LikeLiked by 1 person
This isn’t necessarily a book I would probably pick up but what you wrote does make you think. I think of stories I’ve read in the news about small towns in Mexico, for example, that are practically ghost towns because no one is farming anymore because they can’t compete with the prices of bigger, industrial farms. It’s sad and it just makes me think how we can easily take for granted the abundance of food we have. What would happen if we had continual shortages, etc. Good stuff to think about.
LikeLike
Iliana, glad to provide some food for thought! It is definitely something we need to think about especially since agriculture as we know it is extremely fossil fuel dependent. I think we are entering a transitional period that between climate change and fuel, things could get extra challenging.
LikeLike
This sounds difficult but fascinating.

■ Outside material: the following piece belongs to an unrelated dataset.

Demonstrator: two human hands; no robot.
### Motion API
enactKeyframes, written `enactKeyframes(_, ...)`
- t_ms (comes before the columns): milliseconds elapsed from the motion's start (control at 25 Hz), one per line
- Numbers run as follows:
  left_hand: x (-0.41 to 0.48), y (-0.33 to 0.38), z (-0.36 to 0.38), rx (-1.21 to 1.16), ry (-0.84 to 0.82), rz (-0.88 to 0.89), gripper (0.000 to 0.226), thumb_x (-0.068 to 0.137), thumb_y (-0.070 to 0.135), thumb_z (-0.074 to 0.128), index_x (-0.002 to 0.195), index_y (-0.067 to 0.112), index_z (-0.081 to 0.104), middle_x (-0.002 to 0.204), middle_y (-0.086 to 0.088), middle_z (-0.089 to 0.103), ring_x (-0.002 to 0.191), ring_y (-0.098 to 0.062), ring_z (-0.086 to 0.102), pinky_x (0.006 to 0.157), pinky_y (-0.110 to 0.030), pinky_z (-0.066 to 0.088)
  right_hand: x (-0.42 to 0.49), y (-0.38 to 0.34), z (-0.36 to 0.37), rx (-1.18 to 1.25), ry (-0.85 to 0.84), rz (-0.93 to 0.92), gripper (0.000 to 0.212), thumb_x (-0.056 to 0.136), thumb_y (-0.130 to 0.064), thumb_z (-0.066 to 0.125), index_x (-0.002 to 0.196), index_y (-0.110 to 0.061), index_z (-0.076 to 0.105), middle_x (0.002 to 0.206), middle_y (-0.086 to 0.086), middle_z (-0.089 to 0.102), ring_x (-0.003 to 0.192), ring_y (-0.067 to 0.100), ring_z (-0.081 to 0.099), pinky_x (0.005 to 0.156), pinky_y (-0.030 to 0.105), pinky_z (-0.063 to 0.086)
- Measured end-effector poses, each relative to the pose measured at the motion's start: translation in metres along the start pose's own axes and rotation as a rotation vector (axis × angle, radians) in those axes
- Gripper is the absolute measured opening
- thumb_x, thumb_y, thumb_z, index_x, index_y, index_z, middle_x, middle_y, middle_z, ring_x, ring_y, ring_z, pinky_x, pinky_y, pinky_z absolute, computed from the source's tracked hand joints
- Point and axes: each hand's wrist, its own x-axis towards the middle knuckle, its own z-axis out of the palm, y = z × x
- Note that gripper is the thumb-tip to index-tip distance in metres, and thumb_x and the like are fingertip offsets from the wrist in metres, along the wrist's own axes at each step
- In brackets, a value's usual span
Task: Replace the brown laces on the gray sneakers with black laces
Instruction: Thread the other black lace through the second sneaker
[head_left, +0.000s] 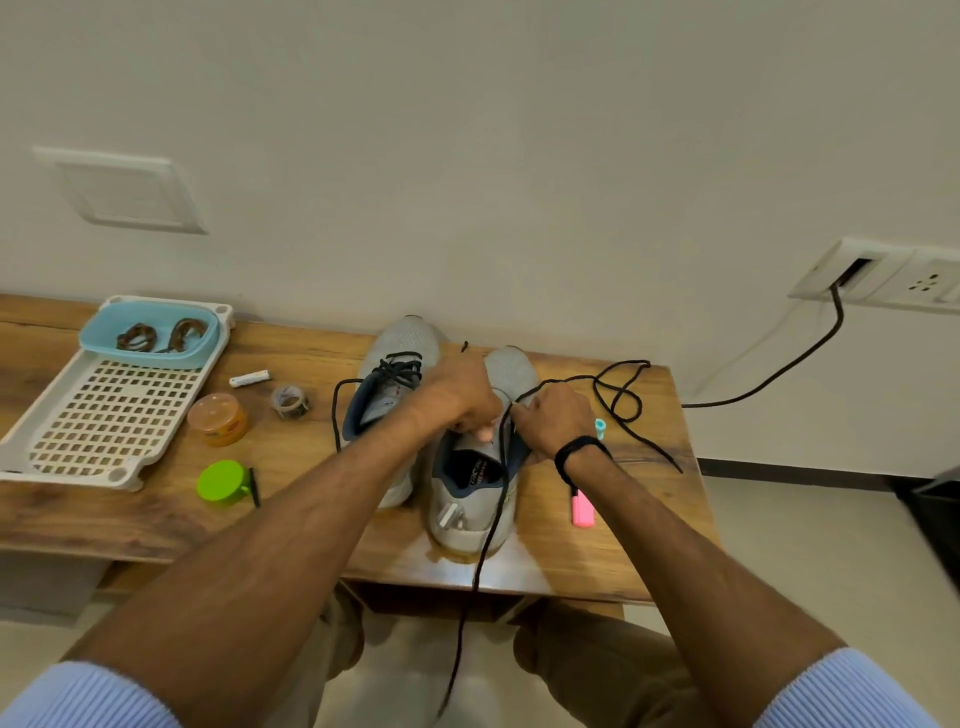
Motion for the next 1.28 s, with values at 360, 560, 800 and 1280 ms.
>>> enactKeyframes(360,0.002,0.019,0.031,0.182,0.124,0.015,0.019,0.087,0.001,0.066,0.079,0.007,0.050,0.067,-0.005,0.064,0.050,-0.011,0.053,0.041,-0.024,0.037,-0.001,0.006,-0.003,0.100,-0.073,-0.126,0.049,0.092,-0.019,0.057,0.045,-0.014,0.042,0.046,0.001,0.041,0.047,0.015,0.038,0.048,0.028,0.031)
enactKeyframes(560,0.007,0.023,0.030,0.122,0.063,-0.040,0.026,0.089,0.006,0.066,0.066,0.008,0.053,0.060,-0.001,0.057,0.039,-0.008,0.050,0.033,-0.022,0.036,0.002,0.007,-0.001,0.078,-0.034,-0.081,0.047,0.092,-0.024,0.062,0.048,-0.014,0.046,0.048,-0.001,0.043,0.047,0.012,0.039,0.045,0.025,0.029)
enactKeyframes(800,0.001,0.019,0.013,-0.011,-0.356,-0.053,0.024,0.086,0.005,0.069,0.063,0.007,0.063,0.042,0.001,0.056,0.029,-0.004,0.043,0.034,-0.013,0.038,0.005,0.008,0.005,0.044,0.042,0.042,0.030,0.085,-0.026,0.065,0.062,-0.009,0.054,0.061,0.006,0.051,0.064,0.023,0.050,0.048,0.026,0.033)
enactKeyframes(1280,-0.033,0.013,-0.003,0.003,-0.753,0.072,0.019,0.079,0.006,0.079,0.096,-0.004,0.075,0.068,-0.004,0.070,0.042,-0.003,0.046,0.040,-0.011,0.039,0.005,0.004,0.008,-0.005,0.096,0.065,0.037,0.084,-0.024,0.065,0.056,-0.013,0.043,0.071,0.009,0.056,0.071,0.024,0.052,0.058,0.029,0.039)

I must find out more about that Jane Smiley sequence. I still wonder if there is a huge amount of denial going on . At our local library I have noticed just how few times Naomi Klein’s This Changes Everything has been borrowed…a tiny, slightly disturbing sign.
LikeLike
Ian, most of the US operates in denial! The was fascinating and I am glad I stayed with it. Klein’s book is really good! I’m glad people are reading it, I hope more do!